The Doors Open Science, Heritage and Arts Levy will fund equitable access, support programming in public schools, and increase tourism and revenue and feed the workforce to the arts and culture sector through a 0.1% sales tax.

“The overwhelming support from the Council speaks to the legislation’s statewide benefits and strong focus on equity,” said Council Member Jeanne Cole-Wells, the lead sponsor of the measure. “It will live up to its name by ensuring that new start-up organizations receive seed funding opportunities to open their doors, and that more than 500 arts, science and heritage organizations have the resources they need to keep their doors open.”

Co-sponsored by Council Members Claudia Balducci and Sarah Perry, the Doors Open program is part of a more than decade-long effort to ensure stability and growth in the cultural sector. He arrives following the dramatic economic impact the pandemic has had on the arts and culture community.

At an average annual cost of $40 per family, the county reports the levy will help the arts and culture community not only recover from pandemic layoffs and closings — especially in marginalized or disadvantaged communities — but also thrive to new levels with more funding than has ever been spent through public programs in King County.

By comparison, 4Culture, the designated funding agency for Doors Open, had expenditures of approximately $16 million in 2021. The measure builds on similar successful initiatives adopted locally in Tacoma and nationally in Denver, Colorado.

“Our arts, heritage and science organizations create improved learning outcomes, provide access to good jobs and help us grow a stronger economy and healthier communities,” Balducci said. “Doors Open will give people in every corner of King County more opportunities to explore and experience the arts and culture that enrich all of our lives.”

A full 15 percent of Doors Open costs will go to students in public schools where arts and music programs are being cut to balance budgets. Annually, that’s at least $12 million to support partnerships, field trips, before and after school programs, transportation and admission costs, internships, free or discounted ticket programs, and more.

According to the county, funding through the program will be dedicated to geographic equity, supporting communities most hurt and isolated by the pandemic and its ongoing impacts, while providing new funding to grow additional cultural centers in King County.

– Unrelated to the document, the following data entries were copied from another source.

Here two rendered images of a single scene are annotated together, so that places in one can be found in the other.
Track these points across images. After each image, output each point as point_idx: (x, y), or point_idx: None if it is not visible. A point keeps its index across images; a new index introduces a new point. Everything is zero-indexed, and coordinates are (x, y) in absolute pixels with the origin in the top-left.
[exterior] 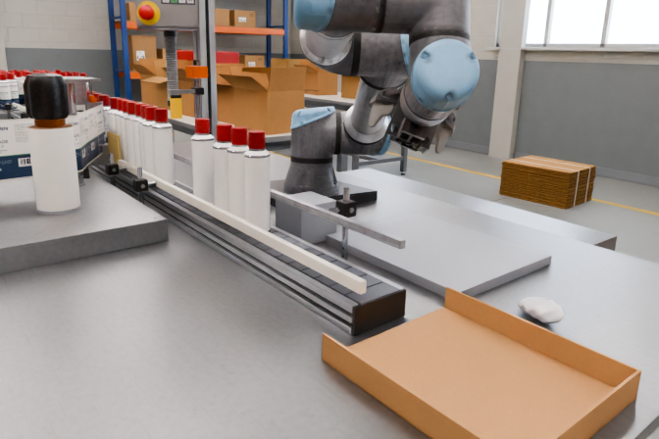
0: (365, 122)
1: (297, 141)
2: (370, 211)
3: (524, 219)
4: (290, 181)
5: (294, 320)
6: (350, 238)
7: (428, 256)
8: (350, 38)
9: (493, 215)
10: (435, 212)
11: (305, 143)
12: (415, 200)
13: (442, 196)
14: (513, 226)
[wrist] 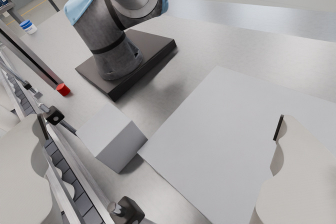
0: (127, 4)
1: (83, 37)
2: (173, 68)
3: (320, 29)
4: (99, 70)
5: None
6: (159, 154)
7: (250, 183)
8: None
9: (285, 31)
10: (230, 47)
11: (89, 37)
12: (207, 32)
13: (229, 16)
14: (315, 48)

“This bill’s focus on geographic equity is so important to organizations like ours. Here in Auburn, our community impact is as important and deserving of support as larger budget organizations in urban areas. The passage of this legislation affirms the role we play and the impact we have. We are grateful and hopeful for the future,” said Rachel Perry, executive director of the Auburn Symphony Orchestra.

Businesses rely on arts and culture organizations to drive tourism and revenue. The arts and culture sector accounts for 10.8% of the state’s gross domestic product, approximately $72.8 billion. The county says Doors Open spending will provide a direct return on investment for the local economy.